Oh Jesus Christ, what a horrible week this has been. So Monday afternoon I go get the mail, and sitting at the top of the pile is my senior audit. I”m expecting it to say something like “Dear Ben, after taking care of business for four straight years, you”re looking good to graduate this semester now get out there in the real world and show those savages what a Michigan man can do. Go blue!” Instead, it tells me that I”m 54 credits short of graduating, and that I”ve fulfilled almost none of the requirements for the major I have declared, physics.
Needless to say, after a brief moment of denial I found myself feeling confused, upset and very, very vulnerable. “This is bullshit!” I screamed to nobody in particular. And it was bullshit, that is. Apparently, as it was explained to me later, you can”t just declare a major at this school and then take four years worth of courses to get your diploma. A lot of the classes you take have to be related to the major you”ve declared, or in University jargon, your “concentration.” You can”t just take RC courses, and fail half of them. I mean sure, I took a couple mini-courses on, like, astronomy and what-not, but who do I look like, Albert E. Einstein? Physics! Honestly!
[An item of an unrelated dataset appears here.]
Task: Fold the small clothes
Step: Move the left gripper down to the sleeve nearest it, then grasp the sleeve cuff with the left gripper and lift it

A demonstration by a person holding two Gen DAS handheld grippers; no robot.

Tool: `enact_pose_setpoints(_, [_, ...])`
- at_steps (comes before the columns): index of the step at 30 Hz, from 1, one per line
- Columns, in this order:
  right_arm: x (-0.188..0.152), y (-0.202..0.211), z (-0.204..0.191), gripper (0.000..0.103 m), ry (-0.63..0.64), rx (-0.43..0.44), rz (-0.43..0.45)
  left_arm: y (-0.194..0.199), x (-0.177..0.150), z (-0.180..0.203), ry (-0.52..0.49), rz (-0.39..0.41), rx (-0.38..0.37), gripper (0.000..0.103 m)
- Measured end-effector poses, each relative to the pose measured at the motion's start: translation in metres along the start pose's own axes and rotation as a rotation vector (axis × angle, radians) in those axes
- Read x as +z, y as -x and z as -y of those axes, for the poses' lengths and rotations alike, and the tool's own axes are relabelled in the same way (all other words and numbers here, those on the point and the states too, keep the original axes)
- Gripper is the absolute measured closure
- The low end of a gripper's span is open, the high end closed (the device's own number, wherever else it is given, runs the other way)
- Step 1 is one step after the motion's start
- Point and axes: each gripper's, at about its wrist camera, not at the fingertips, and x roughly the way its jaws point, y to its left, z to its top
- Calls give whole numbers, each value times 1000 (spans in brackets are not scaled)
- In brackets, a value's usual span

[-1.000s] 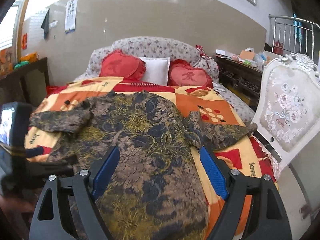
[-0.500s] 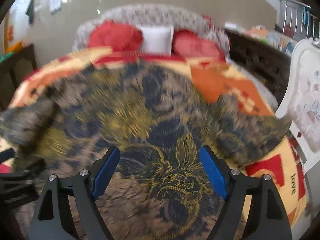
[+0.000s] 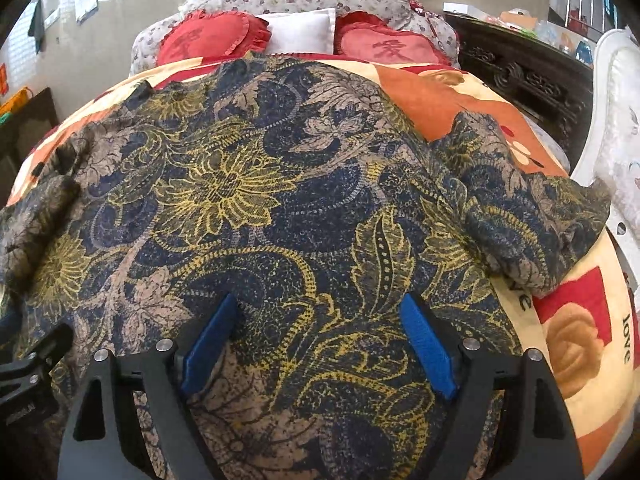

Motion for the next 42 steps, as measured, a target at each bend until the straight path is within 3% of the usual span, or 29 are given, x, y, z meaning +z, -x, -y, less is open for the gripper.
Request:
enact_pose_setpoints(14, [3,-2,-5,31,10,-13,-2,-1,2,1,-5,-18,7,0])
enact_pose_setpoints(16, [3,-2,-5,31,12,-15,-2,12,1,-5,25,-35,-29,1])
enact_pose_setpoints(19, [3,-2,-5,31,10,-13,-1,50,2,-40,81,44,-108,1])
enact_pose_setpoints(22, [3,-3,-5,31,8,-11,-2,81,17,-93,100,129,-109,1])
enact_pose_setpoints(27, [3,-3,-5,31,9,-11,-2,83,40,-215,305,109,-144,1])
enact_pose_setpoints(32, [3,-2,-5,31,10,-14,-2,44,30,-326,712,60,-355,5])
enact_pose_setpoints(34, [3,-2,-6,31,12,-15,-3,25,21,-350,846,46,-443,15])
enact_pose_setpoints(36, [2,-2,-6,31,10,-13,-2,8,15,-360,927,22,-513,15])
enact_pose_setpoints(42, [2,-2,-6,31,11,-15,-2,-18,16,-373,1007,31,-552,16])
I declared physics at the beginning of my sophomore year mainly to impress my parents. I imagined them on the phone with their friends, beaming with pride: “Oh Ben is a famous physicist now. Mmm-hmm, he”s working on complex physical theories of the universe” (or whatever). And sure, I could envision myself working in a professional physics lab for a few years after graduation (doing whatever it is physicists do) while pursuing my true passions, saucemaking and performance art. So right from the start I knew that physics would only be temporary anyway.
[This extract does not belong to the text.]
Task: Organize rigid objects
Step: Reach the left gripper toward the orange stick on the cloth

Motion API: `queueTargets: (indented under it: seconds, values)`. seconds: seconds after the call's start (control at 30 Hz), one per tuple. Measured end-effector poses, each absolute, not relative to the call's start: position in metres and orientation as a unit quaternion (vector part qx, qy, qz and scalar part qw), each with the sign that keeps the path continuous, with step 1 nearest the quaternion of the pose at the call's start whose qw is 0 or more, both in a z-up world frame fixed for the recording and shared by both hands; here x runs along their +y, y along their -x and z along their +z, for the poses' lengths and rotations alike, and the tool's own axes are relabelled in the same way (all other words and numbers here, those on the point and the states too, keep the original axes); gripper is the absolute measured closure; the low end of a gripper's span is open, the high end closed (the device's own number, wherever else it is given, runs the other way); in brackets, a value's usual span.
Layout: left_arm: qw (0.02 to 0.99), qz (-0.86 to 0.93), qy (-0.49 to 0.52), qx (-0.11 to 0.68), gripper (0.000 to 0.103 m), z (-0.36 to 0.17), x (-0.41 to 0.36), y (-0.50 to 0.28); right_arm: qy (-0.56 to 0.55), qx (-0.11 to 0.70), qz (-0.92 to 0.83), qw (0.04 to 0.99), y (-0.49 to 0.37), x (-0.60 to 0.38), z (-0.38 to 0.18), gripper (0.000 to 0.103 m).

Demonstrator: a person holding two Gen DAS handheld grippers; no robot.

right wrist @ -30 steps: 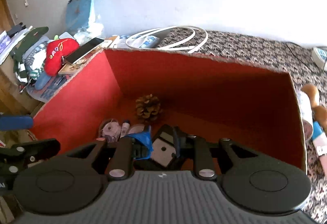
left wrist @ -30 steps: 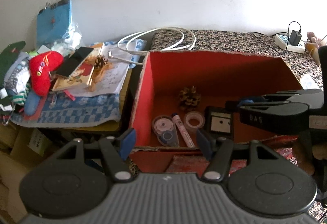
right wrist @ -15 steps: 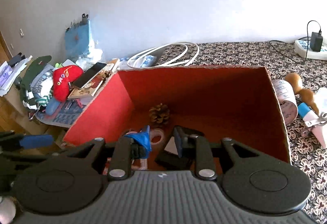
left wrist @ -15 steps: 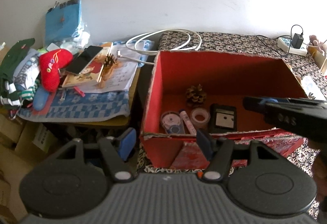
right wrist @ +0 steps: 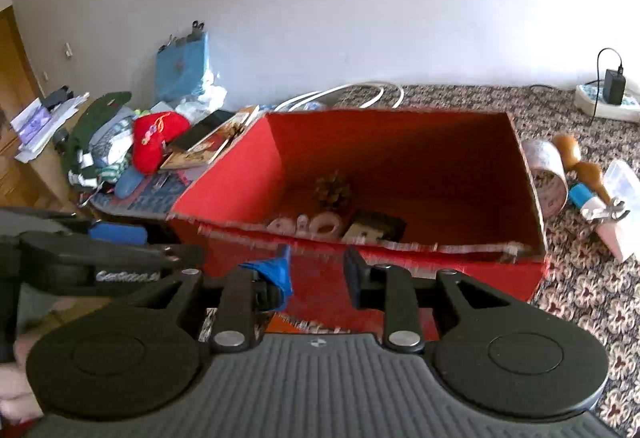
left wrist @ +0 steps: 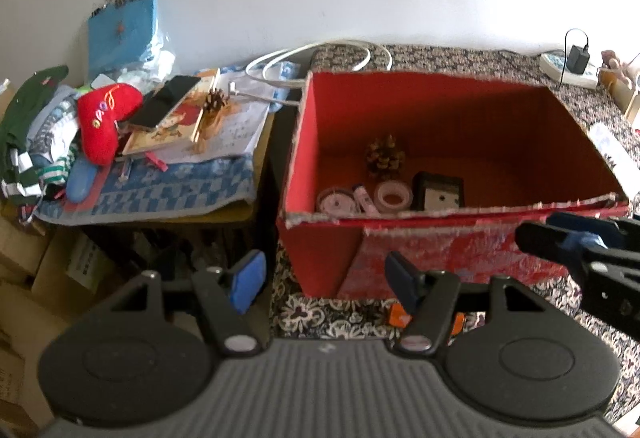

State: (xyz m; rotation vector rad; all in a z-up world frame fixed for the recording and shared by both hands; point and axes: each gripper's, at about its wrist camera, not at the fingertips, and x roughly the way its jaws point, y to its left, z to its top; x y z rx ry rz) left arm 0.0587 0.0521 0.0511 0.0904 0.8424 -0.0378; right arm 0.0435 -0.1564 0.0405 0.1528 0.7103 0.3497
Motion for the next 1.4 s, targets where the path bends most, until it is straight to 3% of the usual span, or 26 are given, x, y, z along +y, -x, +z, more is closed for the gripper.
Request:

But now it looks like I won”t even be graduating, let alone graduating with a degree in physics. And to make matters worse, I wouldn”t be able to find a job in the field of physics anyway. As my “academic adviser,” Joe Henderson, so bluntly put it (and I quote): “No self-respecting physics lab would have you, Ben. You”re way too unpredictable, and you have a grade-schooler”s concept of responsibility. In four years, you”ve managed to humiliate not only the University of Michigan, but yourself as well, not to mention your parents, who have shelled out four years of out-of-state tuition, for what? For nothing.” Thanks for that, Joe.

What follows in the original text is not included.